TASK TO CARRY OUT:
Please take the lines from the one holding "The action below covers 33" through the one holding "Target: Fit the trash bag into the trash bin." in the data below and copy them exactly.

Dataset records

- Opening Delimiter -

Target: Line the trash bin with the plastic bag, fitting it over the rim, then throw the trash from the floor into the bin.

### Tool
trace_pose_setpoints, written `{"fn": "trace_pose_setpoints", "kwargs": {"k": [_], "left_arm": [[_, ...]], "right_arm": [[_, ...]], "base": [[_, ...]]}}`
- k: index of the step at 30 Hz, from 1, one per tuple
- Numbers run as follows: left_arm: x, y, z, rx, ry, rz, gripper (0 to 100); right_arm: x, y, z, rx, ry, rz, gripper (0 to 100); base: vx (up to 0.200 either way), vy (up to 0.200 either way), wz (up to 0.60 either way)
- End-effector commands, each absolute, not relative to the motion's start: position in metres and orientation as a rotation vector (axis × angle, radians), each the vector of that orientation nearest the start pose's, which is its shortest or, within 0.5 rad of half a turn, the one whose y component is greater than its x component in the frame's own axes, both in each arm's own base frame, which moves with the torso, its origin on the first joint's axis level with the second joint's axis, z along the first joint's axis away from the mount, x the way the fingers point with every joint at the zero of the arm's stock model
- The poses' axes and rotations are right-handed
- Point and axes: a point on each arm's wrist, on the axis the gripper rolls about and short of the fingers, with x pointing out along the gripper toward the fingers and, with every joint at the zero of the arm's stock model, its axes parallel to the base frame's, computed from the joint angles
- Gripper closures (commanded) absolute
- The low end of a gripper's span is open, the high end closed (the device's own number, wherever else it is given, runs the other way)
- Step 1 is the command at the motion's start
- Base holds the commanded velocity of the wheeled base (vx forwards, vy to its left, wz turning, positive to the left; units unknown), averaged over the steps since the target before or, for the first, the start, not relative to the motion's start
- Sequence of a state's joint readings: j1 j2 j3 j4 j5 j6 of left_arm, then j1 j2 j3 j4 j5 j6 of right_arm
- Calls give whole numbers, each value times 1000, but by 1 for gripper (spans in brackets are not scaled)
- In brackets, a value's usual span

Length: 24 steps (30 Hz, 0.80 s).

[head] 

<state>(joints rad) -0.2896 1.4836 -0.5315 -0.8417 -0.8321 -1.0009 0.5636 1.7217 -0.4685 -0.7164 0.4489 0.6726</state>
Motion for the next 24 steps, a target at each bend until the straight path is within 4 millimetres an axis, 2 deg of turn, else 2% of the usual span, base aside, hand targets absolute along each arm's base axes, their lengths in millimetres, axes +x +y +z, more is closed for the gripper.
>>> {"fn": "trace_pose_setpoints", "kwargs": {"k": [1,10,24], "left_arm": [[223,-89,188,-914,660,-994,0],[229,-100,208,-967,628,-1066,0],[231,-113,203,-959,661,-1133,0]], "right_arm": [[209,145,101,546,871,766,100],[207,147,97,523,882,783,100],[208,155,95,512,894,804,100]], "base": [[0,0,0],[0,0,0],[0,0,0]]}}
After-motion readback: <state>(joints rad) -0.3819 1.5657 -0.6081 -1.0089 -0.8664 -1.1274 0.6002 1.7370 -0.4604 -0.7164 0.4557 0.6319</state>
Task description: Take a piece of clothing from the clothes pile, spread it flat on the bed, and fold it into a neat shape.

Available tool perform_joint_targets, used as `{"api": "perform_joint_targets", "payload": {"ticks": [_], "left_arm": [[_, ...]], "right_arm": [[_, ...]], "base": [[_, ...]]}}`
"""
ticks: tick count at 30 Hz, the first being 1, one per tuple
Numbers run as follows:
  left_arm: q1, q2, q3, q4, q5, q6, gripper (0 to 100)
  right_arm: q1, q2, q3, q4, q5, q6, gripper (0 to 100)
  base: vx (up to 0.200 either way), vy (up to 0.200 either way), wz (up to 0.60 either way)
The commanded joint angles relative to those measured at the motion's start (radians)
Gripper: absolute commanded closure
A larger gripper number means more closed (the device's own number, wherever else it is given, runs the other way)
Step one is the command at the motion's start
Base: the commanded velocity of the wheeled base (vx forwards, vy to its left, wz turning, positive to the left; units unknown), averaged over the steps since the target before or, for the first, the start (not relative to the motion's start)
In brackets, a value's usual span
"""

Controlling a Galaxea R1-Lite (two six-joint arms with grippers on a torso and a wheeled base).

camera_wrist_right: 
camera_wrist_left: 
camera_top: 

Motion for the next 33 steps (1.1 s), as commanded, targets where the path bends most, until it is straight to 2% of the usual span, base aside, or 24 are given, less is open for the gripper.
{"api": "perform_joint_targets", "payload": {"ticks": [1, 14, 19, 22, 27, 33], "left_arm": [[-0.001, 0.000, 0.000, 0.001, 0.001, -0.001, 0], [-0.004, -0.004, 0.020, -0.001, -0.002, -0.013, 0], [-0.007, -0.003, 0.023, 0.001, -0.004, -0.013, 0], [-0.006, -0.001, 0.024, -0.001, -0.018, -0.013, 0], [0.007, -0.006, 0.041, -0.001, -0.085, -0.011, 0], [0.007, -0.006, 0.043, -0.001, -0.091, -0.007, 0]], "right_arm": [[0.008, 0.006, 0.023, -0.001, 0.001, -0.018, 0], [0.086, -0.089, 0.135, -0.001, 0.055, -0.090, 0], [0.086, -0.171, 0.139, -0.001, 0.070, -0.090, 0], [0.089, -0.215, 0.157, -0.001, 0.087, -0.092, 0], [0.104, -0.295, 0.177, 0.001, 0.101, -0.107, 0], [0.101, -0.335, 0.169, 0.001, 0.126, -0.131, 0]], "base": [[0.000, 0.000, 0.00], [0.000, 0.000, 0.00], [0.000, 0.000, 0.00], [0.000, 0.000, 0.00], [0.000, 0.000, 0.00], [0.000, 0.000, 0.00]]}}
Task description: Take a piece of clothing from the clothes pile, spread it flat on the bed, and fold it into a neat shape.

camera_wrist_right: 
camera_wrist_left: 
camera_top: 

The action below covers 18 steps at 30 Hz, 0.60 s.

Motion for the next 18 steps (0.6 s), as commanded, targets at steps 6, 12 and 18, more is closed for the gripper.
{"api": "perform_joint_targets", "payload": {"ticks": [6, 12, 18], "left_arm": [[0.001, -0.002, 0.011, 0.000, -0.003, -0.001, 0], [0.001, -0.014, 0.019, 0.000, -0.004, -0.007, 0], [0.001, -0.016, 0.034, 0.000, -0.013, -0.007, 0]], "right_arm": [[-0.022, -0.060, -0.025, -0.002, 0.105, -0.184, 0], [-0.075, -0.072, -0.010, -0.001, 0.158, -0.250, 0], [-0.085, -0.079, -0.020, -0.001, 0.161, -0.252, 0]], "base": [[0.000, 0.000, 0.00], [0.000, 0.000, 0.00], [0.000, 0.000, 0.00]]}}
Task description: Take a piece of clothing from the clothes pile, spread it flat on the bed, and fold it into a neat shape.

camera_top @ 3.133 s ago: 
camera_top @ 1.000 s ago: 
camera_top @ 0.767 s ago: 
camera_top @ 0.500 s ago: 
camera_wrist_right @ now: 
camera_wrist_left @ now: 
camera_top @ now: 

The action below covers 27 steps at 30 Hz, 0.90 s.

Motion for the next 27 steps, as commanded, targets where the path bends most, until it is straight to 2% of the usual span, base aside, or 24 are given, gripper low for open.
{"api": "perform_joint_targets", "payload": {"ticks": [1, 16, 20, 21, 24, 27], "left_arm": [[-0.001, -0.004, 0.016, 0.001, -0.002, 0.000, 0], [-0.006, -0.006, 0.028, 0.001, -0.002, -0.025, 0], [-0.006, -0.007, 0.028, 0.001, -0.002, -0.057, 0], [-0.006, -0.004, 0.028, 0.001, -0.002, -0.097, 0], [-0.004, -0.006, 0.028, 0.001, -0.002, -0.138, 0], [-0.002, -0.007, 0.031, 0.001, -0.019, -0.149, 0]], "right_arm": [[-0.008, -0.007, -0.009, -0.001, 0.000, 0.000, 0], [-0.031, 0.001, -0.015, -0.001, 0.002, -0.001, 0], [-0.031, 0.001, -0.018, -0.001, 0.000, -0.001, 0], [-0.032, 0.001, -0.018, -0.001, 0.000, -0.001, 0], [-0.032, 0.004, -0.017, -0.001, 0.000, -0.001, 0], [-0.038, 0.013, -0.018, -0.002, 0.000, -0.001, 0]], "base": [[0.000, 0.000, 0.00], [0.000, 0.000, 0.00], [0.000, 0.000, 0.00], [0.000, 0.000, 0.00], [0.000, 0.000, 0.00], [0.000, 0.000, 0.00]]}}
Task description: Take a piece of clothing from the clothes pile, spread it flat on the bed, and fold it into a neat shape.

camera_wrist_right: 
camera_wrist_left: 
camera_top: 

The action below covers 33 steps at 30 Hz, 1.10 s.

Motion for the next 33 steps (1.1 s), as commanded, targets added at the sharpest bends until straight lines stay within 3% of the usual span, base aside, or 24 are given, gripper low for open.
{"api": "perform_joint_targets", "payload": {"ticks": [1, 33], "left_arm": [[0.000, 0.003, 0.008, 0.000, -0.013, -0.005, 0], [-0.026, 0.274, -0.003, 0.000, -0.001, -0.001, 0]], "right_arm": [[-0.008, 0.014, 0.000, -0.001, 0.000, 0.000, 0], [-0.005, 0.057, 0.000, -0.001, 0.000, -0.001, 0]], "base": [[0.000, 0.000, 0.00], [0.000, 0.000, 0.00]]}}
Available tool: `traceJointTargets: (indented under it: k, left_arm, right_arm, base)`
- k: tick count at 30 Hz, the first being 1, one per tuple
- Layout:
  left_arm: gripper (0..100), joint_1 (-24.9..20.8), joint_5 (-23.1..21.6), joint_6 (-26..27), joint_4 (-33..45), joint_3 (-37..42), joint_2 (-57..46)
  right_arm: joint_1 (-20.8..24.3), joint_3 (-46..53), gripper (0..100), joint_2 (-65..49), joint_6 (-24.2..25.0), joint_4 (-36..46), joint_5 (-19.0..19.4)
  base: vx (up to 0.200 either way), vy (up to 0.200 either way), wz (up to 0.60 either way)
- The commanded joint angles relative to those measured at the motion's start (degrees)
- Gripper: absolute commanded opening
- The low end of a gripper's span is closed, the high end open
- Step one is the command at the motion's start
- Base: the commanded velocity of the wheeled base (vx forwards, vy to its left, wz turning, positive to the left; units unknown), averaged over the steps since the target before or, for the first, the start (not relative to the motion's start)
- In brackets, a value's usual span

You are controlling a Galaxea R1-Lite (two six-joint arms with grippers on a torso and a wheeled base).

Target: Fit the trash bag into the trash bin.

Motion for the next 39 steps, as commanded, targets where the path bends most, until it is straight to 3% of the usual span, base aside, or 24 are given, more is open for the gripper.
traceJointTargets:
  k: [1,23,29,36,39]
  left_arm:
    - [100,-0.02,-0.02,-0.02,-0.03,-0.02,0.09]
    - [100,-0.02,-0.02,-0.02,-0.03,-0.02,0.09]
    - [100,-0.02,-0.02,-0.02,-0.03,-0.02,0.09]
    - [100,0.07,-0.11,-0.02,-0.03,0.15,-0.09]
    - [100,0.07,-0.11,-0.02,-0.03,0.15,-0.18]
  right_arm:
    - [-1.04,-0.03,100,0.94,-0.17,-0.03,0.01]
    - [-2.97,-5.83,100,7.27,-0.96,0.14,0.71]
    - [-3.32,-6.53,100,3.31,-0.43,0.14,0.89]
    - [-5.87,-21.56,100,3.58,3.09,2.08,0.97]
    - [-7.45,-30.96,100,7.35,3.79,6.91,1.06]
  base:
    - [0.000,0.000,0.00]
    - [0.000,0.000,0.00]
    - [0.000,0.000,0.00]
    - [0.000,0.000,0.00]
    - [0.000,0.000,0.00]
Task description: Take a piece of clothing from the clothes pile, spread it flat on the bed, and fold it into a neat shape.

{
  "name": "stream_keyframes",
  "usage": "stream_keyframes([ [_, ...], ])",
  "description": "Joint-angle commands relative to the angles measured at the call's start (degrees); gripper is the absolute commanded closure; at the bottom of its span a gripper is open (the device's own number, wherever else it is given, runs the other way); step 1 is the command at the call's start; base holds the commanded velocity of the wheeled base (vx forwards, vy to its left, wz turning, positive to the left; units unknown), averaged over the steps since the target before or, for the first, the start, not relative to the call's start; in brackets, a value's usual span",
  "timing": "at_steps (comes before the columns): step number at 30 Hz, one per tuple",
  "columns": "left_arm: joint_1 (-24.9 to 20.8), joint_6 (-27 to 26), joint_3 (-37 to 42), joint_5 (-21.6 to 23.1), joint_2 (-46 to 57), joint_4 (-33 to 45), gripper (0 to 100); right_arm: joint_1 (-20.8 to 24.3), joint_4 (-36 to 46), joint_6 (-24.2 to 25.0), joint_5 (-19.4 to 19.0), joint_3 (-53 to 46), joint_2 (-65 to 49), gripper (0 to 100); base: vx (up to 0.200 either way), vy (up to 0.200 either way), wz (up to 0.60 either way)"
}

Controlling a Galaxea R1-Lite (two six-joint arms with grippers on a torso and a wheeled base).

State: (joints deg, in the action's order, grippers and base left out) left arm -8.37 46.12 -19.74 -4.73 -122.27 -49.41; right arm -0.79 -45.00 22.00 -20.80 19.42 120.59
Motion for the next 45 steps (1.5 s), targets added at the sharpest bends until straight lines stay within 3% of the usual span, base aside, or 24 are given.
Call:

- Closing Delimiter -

EXERCISE RESPONSE:
The action below covers 33 steps at 30 Hz, 1.10 s.

Motion for the next 33 steps (1.1 s), as commanded, targets added at the sharpest bends until straight lines stay within 3% of the usual span, base aside, or 24 are given, gripper low for open.
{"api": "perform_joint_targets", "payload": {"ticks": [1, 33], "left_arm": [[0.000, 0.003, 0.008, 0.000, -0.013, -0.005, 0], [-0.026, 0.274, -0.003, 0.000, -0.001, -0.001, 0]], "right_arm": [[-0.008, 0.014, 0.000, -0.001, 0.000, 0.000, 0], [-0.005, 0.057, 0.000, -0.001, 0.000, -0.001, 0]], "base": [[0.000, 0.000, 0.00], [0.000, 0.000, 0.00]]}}
Available tool: `traceJointTargets: (indented under it: k, left_arm, right_arm, base)`
- k: tick count at 30 Hz, the first being 1, one per tuple
- Layout:
  left_arm: gripper (0..100), joint_1 (-24.9..20.8), joint_5 (-23.1..21.6), joint_6 (-26..27), joint_4 (-33..45), joint_3 (-37..42), joint_2 (-57..46)
  right_arm: joint_1 (-20.8..24.3), joint_3 (-46..53), gripper (0..100), joint_2 (-65..49), joint_6 (-24.2..25.0), joint_4 (-36..46), joint_5 (-19.0..19.4)
  base: vx (up to 0.200 either way), vy (up to 0.200 either way), wz (up to 0.60 either way)
- The commanded joint angles relative to those measured at the motion's start (degrees)
- Gripper: absolute commanded opening
- The low end of a gripper's span is closed, the high end open
- Step one is the command at the motion's start
- Base: the commanded velocity of the wheeled base (vx forwards, vy to its left, wz turning, positive to the left; units unknown), averaged over the steps since the target before or, for the first, the start (not relative to the motion's start)
- In brackets, a value's usual span

You are controlling a Galaxea R1-Lite (two six-joint arms with grippers on a torso and a wheeled base).

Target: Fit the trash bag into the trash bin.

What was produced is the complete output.